··· RAW DATA ···

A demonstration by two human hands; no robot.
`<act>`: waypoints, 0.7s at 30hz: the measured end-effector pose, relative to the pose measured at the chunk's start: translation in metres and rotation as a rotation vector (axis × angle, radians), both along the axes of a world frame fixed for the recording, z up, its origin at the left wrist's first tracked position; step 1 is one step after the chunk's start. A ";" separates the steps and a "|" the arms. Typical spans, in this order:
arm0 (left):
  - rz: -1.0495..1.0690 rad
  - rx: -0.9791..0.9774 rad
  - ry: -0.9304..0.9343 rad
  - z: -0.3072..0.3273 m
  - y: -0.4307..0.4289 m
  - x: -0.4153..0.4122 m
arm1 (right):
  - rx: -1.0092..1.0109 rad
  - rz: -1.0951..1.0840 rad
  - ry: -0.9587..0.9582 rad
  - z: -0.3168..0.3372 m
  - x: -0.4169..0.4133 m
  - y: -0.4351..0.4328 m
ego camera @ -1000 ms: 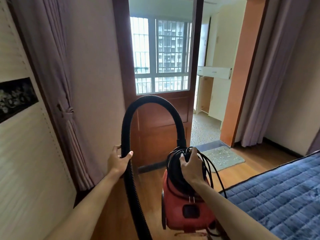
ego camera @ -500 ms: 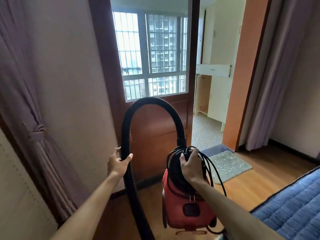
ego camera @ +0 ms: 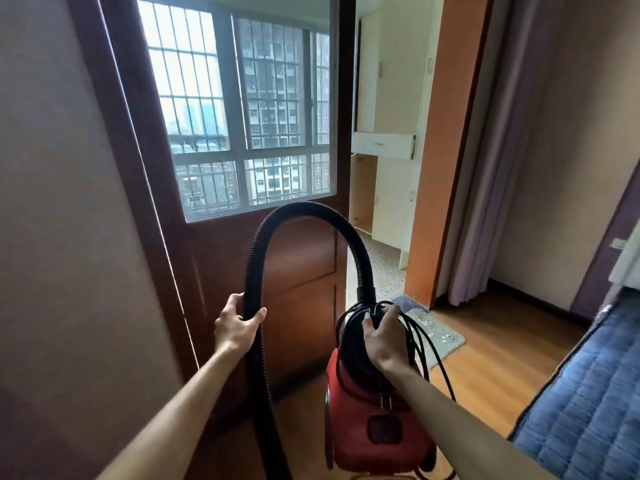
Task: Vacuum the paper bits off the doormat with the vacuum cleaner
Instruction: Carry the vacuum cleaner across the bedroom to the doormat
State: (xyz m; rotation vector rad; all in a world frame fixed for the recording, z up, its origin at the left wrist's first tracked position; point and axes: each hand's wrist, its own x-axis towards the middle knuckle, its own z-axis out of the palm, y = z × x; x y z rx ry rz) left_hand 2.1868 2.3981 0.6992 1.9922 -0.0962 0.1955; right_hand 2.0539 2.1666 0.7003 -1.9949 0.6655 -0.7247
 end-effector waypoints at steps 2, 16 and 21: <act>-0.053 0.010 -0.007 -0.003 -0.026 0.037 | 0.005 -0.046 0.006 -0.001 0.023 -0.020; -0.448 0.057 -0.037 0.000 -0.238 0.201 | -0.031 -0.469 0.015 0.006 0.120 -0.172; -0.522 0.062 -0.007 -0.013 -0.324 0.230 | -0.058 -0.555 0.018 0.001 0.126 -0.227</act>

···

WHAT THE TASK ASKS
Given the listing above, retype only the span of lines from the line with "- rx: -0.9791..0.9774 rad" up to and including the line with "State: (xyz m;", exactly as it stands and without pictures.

RESULT BELOW
  - rx: -0.9791..0.9774 rad
  - ry: -0.9304..0.9343 rad
  - z: -0.3072..0.3273 m
  - y: -0.4307..0.4289 m
  - x: -0.4153..0.4122 m
arm1 (right):
  - rx: -1.0092..1.0109 rad
  - rz: -1.0951..1.0840 rad
  - ry: -0.9587..0.9582 rad
  - z: -0.3168..0.3372 m
  - x: -0.4169..0.4133 m
  - y: -0.4351..0.4328 m
ego camera @ -1000 ms: 
ego camera @ -500 ms: 
ego camera @ +0 ms: 
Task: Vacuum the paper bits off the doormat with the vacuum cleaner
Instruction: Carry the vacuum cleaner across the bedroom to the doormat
State: (xyz m; rotation vector rad; all in a world frame fixed for the recording, z up, its origin at the left wrist's first tracked position; point and axes: each hand's wrist, its own x-axis towards the middle knuckle, its own z-axis out of the palm, y = z × x; x y z rx ry rz) left_hand 2.1868 2.3981 0.6992 1.9922 -0.0962 0.1955; right_hand 2.0539 2.1666 0.7003 -1.9949 0.6655 -0.7247

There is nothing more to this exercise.